* [WORK REQUEST]
Copy the lines below exactly, starting at the one with "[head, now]" and ending at the one with "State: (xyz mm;", and leave out any picture.

* [GIVEN RECORDS]
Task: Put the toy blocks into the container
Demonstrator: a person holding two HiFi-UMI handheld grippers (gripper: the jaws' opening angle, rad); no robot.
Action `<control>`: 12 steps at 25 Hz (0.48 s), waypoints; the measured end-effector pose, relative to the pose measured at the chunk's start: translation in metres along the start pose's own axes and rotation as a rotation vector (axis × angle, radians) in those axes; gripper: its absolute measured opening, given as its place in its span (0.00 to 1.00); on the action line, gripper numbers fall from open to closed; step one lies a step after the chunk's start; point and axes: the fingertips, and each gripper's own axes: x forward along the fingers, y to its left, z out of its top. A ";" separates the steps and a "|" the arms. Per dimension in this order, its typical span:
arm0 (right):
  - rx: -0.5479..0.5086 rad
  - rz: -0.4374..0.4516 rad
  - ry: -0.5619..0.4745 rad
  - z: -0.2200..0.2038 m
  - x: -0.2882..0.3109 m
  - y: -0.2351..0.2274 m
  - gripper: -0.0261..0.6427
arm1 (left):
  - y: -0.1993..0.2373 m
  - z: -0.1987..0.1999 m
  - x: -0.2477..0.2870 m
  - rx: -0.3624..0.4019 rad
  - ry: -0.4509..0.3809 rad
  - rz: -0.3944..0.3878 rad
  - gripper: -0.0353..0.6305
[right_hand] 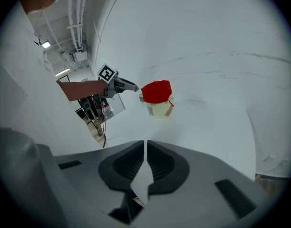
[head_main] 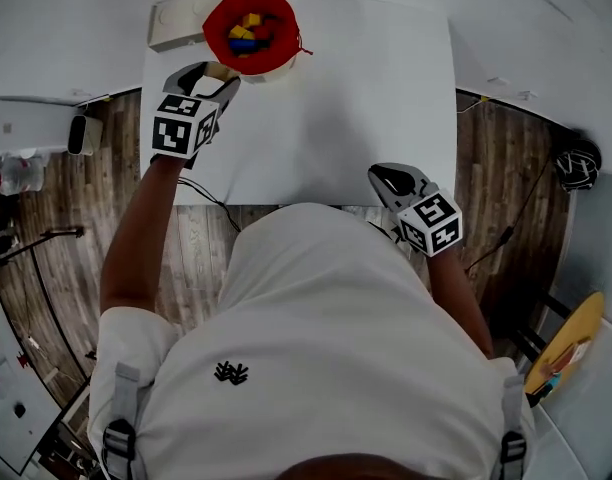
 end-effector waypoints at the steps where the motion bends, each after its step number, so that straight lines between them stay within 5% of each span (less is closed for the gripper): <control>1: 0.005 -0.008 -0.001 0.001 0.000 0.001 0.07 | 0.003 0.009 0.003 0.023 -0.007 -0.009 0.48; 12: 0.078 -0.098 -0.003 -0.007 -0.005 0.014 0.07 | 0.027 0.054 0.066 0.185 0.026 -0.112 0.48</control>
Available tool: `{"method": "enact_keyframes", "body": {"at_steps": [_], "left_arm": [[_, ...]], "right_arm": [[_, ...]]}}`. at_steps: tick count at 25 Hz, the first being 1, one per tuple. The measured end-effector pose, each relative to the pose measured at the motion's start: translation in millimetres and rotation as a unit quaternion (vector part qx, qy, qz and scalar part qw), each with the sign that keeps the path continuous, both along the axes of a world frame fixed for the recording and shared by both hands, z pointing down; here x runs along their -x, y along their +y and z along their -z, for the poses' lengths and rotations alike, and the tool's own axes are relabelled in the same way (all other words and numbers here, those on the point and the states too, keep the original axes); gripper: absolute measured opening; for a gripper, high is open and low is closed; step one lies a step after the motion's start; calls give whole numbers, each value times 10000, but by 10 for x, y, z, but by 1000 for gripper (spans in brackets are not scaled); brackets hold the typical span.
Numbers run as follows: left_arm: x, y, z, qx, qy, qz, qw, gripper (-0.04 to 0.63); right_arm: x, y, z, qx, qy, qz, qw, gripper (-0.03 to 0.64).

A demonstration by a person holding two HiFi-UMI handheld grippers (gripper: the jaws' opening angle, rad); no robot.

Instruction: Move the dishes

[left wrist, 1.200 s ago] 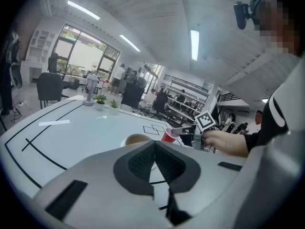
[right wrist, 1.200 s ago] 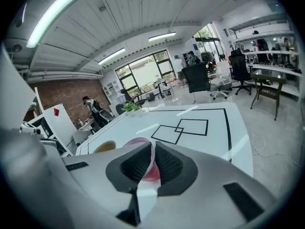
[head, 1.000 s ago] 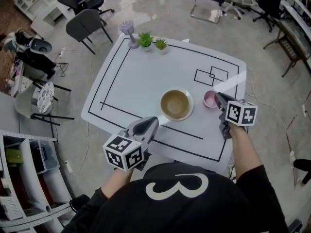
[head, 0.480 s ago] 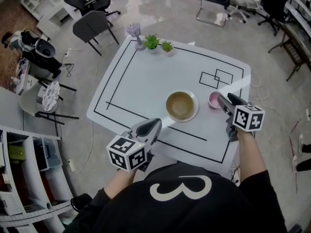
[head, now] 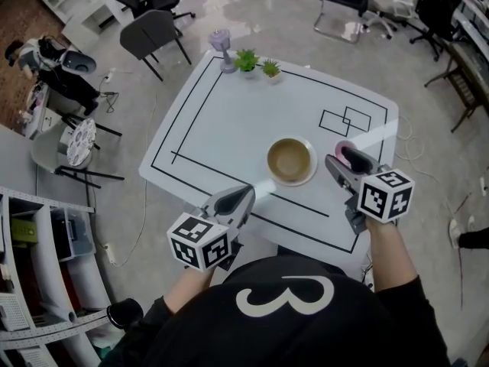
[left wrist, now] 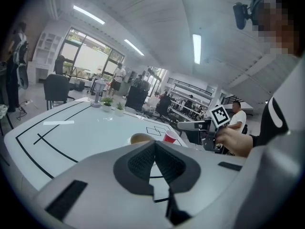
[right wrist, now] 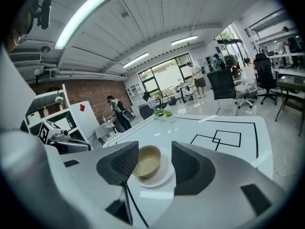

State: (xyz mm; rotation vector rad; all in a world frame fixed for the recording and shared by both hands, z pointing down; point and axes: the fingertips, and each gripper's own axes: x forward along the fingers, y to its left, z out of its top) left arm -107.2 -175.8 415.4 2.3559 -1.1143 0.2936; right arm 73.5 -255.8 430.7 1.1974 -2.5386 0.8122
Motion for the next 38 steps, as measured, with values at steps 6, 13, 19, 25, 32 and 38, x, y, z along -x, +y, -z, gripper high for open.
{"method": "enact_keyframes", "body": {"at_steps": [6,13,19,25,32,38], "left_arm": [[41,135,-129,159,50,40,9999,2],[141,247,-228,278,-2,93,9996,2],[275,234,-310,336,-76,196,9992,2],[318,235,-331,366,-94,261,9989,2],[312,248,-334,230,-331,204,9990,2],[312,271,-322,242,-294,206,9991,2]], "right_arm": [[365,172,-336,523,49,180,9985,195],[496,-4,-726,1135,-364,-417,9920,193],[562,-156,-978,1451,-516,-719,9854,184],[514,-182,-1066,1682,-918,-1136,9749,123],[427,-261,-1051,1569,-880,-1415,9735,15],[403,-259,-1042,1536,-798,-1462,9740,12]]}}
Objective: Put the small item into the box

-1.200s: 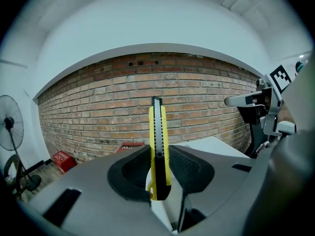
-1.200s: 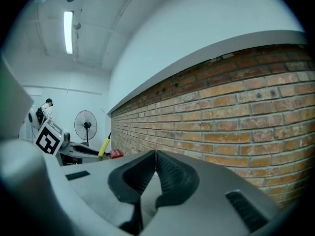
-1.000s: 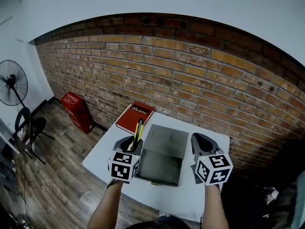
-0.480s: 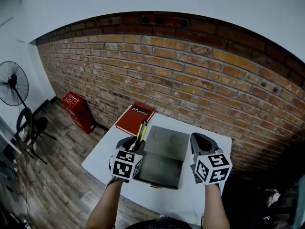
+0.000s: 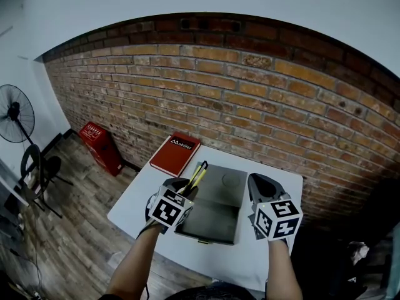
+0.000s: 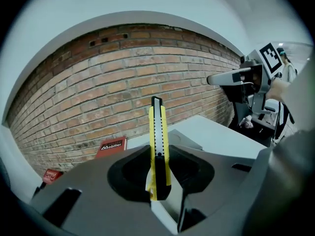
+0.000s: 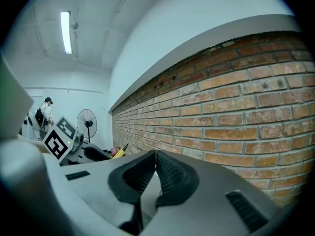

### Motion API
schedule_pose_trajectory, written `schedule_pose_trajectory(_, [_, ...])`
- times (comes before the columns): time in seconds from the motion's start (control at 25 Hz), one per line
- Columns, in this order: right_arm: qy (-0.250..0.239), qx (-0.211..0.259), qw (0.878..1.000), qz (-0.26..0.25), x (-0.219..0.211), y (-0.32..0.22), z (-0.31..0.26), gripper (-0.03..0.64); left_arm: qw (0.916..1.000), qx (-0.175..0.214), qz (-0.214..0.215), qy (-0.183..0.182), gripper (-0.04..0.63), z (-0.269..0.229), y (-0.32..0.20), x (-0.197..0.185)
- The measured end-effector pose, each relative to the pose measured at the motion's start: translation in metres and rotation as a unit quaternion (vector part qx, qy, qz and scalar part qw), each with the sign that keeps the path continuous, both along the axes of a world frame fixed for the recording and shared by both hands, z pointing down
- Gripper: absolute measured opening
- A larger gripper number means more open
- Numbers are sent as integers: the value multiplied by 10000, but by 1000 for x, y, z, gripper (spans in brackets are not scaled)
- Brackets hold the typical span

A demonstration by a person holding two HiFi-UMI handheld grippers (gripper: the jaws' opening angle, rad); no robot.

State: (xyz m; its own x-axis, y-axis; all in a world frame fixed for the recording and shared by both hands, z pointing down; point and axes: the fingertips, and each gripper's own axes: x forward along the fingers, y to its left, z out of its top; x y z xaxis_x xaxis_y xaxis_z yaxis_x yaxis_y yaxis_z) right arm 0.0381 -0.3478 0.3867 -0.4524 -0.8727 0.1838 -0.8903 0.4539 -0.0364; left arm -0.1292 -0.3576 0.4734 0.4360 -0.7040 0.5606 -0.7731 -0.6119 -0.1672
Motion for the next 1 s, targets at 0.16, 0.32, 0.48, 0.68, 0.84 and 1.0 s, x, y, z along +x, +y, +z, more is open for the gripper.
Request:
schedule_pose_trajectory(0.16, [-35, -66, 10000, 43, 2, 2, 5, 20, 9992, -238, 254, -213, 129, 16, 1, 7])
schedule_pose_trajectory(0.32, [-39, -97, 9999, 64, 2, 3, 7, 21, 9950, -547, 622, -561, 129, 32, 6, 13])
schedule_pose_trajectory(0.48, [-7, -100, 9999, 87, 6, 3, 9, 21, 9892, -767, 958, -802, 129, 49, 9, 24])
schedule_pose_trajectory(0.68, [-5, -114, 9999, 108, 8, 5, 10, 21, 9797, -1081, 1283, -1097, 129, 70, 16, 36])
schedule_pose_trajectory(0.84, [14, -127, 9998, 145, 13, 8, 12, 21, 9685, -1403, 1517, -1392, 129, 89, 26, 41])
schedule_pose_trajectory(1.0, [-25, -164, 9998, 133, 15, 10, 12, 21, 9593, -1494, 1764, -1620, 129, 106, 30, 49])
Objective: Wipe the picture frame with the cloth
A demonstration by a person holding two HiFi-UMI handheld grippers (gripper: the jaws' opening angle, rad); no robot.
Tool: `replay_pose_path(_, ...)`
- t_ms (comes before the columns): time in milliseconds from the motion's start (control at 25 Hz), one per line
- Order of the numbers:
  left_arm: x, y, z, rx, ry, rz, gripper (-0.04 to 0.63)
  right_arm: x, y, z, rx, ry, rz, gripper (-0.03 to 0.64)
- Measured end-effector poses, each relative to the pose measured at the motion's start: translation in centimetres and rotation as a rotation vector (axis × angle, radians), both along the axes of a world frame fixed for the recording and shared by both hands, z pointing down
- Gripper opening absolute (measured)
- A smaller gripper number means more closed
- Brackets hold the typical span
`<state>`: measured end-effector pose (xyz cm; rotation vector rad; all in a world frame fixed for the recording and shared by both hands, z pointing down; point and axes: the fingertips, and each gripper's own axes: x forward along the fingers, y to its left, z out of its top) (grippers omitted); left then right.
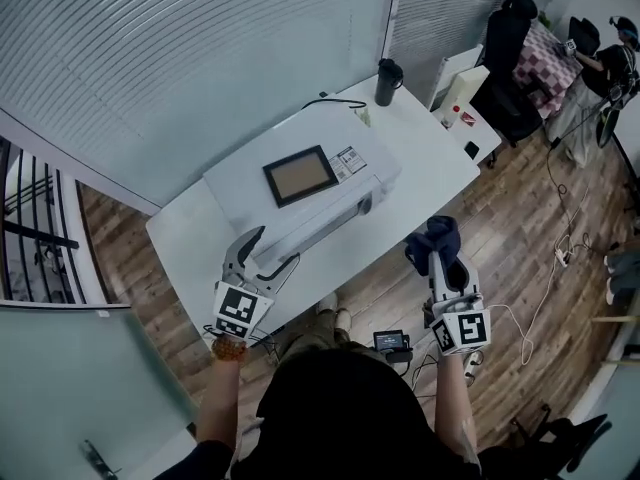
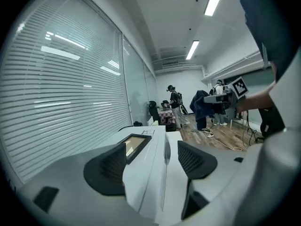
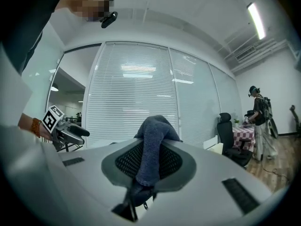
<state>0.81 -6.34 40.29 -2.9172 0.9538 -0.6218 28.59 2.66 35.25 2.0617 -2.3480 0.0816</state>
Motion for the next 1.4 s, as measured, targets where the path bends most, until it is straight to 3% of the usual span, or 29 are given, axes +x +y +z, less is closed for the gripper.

* [TASK ANSWER]
[head, now] 
[left wrist, now] 
[right wrist, now] 

State: (xyz mm; rotation vector rad; all in a world frame fixed for the recording and shared by both hands, z pointing down; point and axes: the fingertips, and each gripper's own axes: x forward along the fingers, y to its left, z out of its top) left arm -107.2 -175.8 415.4 2.3559 -1.1143 0.2936; right arm 73.5 -255.8 430.7 1.1974 -2.5386 0.8122

The work for this exercise is now done.